From the perspective of reserve accumulation, 2024 was particularly negative. Reserves fell by USD 295 million between January and October 2024. The rate of decline was uneven month to month. Reserves dropped by USD 214 million in May amidst the large-scale protests against the Russian law. Conversely, their volume increased by a total of USD 258 million in July-August. Later, the one-month decline reached a record of USD 627 million ahead of the parliamentary elections in October. Whilst reserves rose significantly by USD 325 million in December, much of this increase came from a legislative change that raised the required reserve ratio on foreign currency deposits of banks by five percentage points. This was more of a technical growth than a real one.
Foreign exchange interventions were also uneven.

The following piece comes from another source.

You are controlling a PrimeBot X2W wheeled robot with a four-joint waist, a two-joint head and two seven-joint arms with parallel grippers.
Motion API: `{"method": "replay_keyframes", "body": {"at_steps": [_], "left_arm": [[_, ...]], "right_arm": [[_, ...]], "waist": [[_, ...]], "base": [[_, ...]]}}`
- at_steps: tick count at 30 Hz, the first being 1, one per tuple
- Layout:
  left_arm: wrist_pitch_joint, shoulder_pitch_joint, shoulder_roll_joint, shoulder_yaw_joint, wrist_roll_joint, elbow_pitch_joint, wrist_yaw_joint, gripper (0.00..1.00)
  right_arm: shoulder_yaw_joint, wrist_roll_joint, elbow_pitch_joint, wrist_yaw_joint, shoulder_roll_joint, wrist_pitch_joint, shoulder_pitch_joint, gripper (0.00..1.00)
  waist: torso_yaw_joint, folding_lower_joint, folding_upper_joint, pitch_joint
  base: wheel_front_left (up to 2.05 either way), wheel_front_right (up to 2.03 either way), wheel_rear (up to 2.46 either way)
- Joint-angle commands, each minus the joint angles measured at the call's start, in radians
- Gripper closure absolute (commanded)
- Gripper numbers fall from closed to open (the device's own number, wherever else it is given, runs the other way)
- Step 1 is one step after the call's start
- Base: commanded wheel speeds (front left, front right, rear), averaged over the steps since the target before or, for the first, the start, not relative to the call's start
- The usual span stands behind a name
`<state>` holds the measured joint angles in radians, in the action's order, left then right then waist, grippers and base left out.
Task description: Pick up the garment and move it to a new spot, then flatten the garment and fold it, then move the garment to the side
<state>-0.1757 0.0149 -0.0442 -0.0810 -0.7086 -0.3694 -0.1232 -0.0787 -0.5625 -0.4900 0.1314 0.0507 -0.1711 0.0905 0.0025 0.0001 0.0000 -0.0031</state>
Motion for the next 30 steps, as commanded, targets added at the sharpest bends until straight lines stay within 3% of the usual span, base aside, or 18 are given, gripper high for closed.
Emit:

The National Bank sold USD 591 million in October (USD 213 million at auctions and USD 378 million on the Bmatch platform), keeping the exchange rate against the USD within 2.72-2.73. However, when the average rate reached 2.80 and at one point 2.85 in December, the Bank made a USD 29 million purchase instead.
Overall, whilst the National Bank did acquire USD 1.3 billion in reserves over seven months, the actual reserve stock rose by only USD 571 million instead of USD 1.3 billion due to various factors – mainly falling short of planned increases in external debt. Reserves have increased as compared to 2024, although remain below 2023 levels. The reserve adequacy ratio has also deteriorated significantly in recent years. Despite certain positive developments this year, the current growth rate does not suggest that the adequacy ratio will return to 2024 or pre-2020 levels.